Owners of cats will often consider having their pet declawed when scratching becomes a drag . It’s true that cats can cause considerable damage to furniture or door frames by using these as scratching posts. a favourite scratching spot are often completely ripped up and shredded by a cat exercising his or her claws. Declawing is usually done only on the front paws because the rear paws rarely present a drag .

The front claws of cats are retractable, and are always growing, a bit like our fingernails. so as to get rid of the outer sheath of the claw to show the new, sharper claw, the cat must scratch. Wild cats satisfy their scratching need on trees or logs, but domestic cats will use whatever is convenient and at hand. Besides scratching furniture, cats also will scratch defensively, or in some cases, aggressively. people that own cats, and who even have medical conditions, worry that a cat scratch could cause problems.

Declawing may be a serious surgery which will be performed on your cat under complete anesthesia. Declawing isn’t an equivalent as trimming the cat’s nails. so as to declaw your cat, it’s necessary for the last joint of the cat’s toes to be removed – the nail bed grows right out of the bone so so as for the declawing to achieve success , the bone itself must be removed. Some vets use laser surgery to try to to the procedure, but an equivalent result will occur.

After surgery, the paws must be bandaged. Because this is often painful surgery, your veterinarian will usually prescribe pain relievers and sometimes antibiotics to affect incipient infections. The time which will be needed for complete healing are often up to many weeks, although some cats are going to be healed within 3 or 4 days.

As with most elective surgeries on pets, there’s an excellent deal of dialogue about whether declawing is cruel and unnecessary, except in certain medical situations (tumors, chronic infections). Studies are done which exhibit contradictory results. However, several problems seem to arise after a cat has been declawed.

Because the cat’s primary means of defense, its claws, are gone, the cat could also be more susceptible to biting. Cat bites can easily become infected, and are considered to be more dangerous during this respect than dog bites. Many cat owners report that their cats have more of a bent to urinate or defecate inappropriately after being declawed. it’s been shown that with the removal of the front claws, cats may object to the texture of the litter within the box. The cat can never be allowed outside again, once it’s been declawed, the cat must be kept within the house in the least times. Without claws, not only will the cat be unable to defend itself, it’ll even be unable to climb a tree to flee an attack by other animals.

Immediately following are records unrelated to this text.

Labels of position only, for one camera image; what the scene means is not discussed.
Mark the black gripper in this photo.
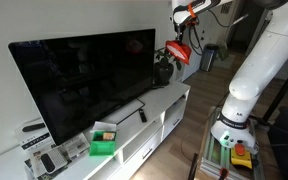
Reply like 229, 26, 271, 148
173, 19, 189, 44

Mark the red hat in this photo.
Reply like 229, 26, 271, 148
165, 39, 193, 66

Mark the aluminium robot base platform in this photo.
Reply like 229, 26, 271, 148
198, 106, 267, 180

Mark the white tv stand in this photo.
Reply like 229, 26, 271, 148
0, 81, 192, 180

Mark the white door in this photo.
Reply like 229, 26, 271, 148
183, 4, 242, 82

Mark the grey trash can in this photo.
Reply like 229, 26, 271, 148
199, 43, 220, 73

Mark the dark round plant pot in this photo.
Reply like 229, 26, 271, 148
153, 61, 175, 87

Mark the black remote control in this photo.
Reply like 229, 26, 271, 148
138, 108, 149, 124

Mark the black flat screen television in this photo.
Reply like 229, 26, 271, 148
7, 28, 156, 147

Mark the black tripod pole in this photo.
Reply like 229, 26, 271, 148
261, 54, 288, 123

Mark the black rod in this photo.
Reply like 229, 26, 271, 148
187, 152, 199, 180

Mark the green plastic box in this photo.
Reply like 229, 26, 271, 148
88, 130, 118, 157

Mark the folded newspaper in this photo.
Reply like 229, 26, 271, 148
57, 132, 91, 160

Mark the black case with blue light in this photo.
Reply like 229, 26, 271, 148
267, 106, 288, 180

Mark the black oblong device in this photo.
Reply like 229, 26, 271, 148
21, 122, 47, 133

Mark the white box with black label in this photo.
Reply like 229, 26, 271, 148
14, 118, 56, 152

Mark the white package with black remote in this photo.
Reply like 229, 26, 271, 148
28, 148, 69, 178

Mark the white drawer with long handle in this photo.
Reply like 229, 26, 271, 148
162, 108, 186, 141

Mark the white drawer with short handle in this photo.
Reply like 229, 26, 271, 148
110, 125, 164, 180

Opposing these negative outcomes, there’s also the very fact that persistent scratching from furniture or aggressive scratching of individuals or other pets can cause the cat being surrendered to a shelter. it’s been found that approximately one quarter of the cats within the us are declawed, which most owners are satisfied with the result of the surgery but there are ways to unravel the scratching problem without declawing.

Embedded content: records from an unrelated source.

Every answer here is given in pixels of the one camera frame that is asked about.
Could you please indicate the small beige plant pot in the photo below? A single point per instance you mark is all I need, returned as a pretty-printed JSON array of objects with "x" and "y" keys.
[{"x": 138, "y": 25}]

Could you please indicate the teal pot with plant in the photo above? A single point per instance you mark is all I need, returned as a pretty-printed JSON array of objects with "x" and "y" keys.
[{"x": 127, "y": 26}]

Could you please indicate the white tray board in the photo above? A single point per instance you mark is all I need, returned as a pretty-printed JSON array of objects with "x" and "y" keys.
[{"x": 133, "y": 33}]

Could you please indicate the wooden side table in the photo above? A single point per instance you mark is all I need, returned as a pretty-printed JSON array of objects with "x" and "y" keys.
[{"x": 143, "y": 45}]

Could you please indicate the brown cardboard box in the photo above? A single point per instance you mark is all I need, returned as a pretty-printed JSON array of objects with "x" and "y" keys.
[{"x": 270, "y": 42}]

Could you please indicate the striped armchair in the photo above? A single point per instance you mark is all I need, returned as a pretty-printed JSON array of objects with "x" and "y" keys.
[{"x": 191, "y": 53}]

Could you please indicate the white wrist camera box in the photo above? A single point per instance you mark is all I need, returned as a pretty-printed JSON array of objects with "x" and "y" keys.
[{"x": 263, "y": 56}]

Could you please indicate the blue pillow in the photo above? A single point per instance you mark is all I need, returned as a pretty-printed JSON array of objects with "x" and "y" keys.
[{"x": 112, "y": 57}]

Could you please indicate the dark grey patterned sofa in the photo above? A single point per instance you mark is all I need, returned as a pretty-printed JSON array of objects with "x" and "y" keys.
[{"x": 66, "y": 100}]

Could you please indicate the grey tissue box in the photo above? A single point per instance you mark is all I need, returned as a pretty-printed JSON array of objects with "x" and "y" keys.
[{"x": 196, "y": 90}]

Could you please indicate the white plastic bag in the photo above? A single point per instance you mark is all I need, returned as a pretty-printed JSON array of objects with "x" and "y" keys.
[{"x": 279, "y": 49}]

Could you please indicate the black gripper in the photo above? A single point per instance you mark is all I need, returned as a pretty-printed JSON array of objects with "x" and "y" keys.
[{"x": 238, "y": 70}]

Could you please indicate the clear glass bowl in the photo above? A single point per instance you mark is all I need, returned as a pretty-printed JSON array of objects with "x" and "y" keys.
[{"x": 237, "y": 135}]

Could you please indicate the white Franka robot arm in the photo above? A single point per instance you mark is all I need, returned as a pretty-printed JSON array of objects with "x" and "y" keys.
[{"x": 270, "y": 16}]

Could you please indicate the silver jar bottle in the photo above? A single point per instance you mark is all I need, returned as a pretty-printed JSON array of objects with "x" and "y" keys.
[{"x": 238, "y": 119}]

Those cat owners who object to declawing can work round the problem to at least one extent or another. Kittens start getting the urge to scratch once they are about 2 months old. this is often the right opportunity to coach the kitten to use a scratching post. One that features a rough texture will appeal to the scratching instinct especially. Posts covered with sisal, or maybe a neighborhood of log are going to be attractive to the kitten. Even adult cats are often trained to use a post if you’re willing to spend the time to figure with the animal. Vinyl caps that fit over the front claws can keep the cat from damaging furniture or harming others. These caps are glued onto the claws and need to get replaced about once a month. Some owners have found that trimming the cat’s nails themselves can help to scale back the necessity for scratching. However, your cat might not be cooperative during this procedure, and this is often also something that ought to be started while the cat remains a kitten.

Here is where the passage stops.